_Task item_:
Stop at the line containing "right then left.": every line of the listing from the first up to that one must be set down exactly.

_Dataset excerpts_:

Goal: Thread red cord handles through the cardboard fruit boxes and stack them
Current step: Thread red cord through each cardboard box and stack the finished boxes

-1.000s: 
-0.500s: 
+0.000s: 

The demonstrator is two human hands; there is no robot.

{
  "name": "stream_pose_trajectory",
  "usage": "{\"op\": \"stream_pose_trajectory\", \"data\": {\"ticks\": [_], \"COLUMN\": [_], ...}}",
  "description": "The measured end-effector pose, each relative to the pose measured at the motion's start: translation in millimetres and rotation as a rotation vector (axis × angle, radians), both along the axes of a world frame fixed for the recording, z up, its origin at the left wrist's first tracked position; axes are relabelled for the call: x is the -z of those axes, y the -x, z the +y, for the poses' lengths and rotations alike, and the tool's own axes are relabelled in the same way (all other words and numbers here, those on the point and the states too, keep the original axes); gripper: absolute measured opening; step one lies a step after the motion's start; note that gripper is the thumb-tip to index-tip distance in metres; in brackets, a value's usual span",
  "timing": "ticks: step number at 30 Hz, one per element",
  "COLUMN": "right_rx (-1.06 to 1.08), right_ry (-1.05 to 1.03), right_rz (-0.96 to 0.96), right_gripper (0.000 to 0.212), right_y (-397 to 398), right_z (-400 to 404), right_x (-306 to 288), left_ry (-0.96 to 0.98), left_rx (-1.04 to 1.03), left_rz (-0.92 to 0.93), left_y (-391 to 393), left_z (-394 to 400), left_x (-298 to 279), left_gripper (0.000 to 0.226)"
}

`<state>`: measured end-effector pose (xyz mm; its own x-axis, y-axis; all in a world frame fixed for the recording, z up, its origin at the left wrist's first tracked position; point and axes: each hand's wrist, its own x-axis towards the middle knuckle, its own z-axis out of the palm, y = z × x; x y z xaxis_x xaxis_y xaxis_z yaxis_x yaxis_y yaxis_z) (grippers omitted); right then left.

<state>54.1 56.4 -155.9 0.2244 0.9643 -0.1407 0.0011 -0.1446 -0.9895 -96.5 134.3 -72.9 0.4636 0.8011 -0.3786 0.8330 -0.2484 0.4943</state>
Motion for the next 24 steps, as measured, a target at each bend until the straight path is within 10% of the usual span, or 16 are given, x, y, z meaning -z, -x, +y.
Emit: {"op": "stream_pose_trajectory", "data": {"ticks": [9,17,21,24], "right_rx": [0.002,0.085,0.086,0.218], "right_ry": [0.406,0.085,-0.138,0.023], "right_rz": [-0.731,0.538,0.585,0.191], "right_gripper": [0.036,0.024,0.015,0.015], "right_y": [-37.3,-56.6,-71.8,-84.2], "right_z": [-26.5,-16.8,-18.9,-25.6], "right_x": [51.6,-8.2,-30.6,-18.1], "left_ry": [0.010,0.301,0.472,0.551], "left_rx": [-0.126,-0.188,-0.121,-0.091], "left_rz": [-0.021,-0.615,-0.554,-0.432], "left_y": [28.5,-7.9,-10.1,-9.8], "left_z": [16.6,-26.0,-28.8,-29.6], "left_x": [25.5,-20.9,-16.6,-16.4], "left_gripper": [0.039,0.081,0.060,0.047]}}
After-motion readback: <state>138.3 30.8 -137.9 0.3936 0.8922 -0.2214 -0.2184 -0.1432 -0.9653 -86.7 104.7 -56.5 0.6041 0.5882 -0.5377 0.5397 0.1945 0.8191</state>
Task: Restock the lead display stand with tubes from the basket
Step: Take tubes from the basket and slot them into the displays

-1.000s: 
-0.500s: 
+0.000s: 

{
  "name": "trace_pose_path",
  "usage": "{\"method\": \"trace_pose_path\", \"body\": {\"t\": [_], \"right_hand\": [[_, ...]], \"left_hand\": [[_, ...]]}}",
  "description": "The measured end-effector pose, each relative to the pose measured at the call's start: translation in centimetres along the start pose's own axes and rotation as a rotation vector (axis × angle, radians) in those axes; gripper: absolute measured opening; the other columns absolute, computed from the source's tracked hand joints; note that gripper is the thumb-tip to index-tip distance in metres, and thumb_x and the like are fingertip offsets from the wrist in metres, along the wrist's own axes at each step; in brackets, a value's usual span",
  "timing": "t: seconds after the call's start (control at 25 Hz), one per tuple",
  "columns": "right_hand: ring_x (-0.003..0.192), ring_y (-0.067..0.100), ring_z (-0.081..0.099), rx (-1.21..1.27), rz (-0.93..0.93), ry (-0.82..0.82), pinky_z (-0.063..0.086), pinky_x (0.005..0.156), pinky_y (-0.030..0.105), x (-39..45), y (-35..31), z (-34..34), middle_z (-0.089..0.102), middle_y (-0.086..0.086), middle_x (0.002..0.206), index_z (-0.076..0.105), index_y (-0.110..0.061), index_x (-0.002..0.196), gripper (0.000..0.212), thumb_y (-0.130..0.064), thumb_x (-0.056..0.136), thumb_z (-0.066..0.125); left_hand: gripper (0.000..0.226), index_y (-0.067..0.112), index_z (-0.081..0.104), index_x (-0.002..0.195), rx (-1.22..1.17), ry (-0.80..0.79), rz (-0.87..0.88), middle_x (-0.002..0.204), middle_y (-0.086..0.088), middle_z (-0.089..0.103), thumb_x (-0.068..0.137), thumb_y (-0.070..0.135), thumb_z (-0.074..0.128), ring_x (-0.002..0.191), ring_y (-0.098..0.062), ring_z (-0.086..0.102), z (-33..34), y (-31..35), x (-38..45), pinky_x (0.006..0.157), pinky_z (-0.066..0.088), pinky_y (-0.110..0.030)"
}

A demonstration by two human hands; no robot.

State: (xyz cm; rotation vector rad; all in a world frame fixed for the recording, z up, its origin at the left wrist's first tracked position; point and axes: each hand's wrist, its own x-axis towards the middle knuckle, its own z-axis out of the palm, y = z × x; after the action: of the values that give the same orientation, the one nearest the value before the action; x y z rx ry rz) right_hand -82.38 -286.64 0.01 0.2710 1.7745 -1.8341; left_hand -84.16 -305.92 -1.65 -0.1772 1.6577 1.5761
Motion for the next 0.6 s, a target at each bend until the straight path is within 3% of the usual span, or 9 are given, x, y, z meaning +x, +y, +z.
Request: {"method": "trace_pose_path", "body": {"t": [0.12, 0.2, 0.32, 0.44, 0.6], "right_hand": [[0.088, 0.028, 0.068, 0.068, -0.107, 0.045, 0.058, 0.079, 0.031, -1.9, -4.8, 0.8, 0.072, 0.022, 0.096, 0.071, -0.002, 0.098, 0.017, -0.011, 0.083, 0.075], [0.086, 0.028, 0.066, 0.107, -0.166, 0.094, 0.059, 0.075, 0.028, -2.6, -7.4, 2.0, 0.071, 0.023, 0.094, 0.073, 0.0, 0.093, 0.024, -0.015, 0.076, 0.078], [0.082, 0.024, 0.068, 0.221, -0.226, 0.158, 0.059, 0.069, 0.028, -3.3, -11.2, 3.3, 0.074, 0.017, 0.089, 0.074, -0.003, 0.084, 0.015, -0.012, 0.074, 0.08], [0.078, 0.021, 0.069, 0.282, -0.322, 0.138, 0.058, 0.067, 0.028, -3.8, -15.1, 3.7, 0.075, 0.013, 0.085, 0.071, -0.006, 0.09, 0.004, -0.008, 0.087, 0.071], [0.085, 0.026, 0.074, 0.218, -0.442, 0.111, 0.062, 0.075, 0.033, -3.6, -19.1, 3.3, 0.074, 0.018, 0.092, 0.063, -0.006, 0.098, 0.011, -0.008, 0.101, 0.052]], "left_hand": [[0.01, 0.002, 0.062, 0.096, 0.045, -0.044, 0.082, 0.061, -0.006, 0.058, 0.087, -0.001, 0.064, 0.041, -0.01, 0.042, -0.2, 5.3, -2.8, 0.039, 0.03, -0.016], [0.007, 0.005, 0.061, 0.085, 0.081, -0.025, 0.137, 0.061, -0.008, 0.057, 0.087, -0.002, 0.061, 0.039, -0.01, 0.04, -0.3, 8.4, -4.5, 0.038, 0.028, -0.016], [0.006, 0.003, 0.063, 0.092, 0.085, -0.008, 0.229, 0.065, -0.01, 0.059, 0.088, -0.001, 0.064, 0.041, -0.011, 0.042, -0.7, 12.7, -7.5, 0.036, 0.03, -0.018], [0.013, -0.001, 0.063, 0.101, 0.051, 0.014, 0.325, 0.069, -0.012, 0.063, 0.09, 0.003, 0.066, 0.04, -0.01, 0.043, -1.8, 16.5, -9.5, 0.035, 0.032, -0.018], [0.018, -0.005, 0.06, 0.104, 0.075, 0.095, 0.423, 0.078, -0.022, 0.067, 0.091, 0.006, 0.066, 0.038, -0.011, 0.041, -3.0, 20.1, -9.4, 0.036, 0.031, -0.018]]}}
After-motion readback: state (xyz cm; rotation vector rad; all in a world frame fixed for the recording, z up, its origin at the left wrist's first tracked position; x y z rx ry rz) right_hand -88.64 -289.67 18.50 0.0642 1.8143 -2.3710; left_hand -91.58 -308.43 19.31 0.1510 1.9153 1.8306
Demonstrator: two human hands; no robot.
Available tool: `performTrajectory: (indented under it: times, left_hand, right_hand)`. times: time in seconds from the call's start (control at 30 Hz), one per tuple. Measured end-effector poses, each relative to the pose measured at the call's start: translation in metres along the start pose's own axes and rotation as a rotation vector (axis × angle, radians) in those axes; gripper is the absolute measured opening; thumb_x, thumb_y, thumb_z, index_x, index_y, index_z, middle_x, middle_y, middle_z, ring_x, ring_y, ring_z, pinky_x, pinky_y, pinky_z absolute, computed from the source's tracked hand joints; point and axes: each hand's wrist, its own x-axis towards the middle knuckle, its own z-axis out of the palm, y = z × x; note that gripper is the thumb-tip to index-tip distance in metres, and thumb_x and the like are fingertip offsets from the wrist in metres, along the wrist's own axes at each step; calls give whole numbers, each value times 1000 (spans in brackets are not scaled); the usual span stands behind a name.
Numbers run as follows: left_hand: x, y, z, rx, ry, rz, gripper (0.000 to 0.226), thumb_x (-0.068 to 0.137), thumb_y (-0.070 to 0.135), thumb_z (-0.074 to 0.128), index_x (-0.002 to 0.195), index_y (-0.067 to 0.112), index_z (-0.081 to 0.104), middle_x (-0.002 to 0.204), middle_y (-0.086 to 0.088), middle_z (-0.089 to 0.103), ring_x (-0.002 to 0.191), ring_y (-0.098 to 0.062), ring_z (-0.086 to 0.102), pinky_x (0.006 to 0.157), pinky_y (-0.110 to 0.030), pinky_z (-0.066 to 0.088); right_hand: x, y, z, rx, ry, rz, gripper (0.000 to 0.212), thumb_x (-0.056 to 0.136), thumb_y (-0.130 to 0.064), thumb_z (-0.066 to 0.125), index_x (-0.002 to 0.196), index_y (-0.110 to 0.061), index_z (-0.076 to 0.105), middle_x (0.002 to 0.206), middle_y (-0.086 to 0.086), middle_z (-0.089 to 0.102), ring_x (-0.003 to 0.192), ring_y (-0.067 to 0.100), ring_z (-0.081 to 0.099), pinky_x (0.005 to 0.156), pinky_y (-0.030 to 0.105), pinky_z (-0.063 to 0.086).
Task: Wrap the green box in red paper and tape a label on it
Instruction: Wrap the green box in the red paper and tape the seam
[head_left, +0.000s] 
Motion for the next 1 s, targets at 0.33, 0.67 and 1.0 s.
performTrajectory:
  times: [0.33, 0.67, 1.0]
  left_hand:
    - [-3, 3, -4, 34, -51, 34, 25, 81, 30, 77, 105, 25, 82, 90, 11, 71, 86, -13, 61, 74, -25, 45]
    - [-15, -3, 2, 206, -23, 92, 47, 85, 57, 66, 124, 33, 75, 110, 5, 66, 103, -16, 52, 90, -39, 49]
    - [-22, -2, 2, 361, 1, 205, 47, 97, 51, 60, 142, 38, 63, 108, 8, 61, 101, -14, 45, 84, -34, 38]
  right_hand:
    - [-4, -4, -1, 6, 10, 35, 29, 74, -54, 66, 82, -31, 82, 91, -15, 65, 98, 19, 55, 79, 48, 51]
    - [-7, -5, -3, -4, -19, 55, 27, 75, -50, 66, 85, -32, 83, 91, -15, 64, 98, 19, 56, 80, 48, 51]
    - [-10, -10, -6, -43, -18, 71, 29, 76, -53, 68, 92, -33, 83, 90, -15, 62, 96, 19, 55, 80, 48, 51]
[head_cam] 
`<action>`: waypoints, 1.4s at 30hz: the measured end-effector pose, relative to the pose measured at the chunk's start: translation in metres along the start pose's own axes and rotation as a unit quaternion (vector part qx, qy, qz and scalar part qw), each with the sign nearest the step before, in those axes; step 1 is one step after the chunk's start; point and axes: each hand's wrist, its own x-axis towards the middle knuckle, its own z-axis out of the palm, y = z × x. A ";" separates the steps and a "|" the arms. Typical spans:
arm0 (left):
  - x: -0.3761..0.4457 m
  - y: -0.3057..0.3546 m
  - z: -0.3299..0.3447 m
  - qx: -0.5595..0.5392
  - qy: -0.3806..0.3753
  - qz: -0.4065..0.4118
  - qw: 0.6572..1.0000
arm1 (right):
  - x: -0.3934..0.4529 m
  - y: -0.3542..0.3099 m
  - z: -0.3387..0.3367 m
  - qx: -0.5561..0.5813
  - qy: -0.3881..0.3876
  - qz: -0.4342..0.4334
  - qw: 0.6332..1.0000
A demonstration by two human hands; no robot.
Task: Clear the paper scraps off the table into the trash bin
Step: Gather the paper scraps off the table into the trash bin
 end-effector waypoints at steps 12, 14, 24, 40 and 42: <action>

_Response to the exercise_:
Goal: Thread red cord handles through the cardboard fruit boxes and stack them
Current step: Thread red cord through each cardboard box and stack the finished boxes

-1.000s: 
-0.500s: 
+0.000s: 

The demonstrator is two human hands; there is no robot.

{
  "name": "stream_pose_trajectory",
  "usage": "{\"op\": \"stream_pose_trajectory\", \"data\": {\"ticks\": [_], \"COLUMN\": [_], ...}}",
  "description": "The measured end-effector pose, each relative to the pose measured at the motion's start: translation in millimetres and rotation as a rotation vector (axis × angle, radians), both along the axes of a world frame fixed for the recording, z up, its origin at the left wrist's first tracked position; axes are relabelled for the call: x is the -z of those axes, y the -x, z the +y, for the poses' lengths and rotations alike, and the tool's own axes are relabelled in the same way (all other words and numbers here, those on the point and the states too, keep the original axes); gripper: absolute measured opening; step one lies a step after the motion's start; note that gripper is the thumb-tip to index-tip distance in metres; in brackets, a value's usual span",
  "timing": "ticks: step number at 30 Hz, one per element",
  "COLUMN": "right_rx (-1.06 to 1.08), right_ry (-1.05 to 1.03), right_rz (-0.96 to 0.96), right_gripper (0.000 to 0.212), right_y (-397 to 398), right_z (-400 to 404), right_x (-306 to 288), left_ry (-0.96 to 0.98), left_rx (-1.04 to 1.03), left_rz (-0.92 to 0.93), left_y (-391 to 393), left_z (-394 to 400), left_x (-298 to 279), left_gripper (0.000 to 0.226)"
}

`<state>`: measured end-effector pose (xyz mm; its own x-axis, y-axis; all in a world frame fixed for the recording, z up, its origin at the left wrist's first tracked position; point and axes: each hand's wrist, its own x-axis towards the middle knuckle, its own z-axis out of the palm, y = z × x; x y z xaxis_x xaxis_y xaxis_z yaxis_x yaxis_y yaxis_z) (grippers omitted); right then left.

Nothing remains to be done, and the exercise is complete.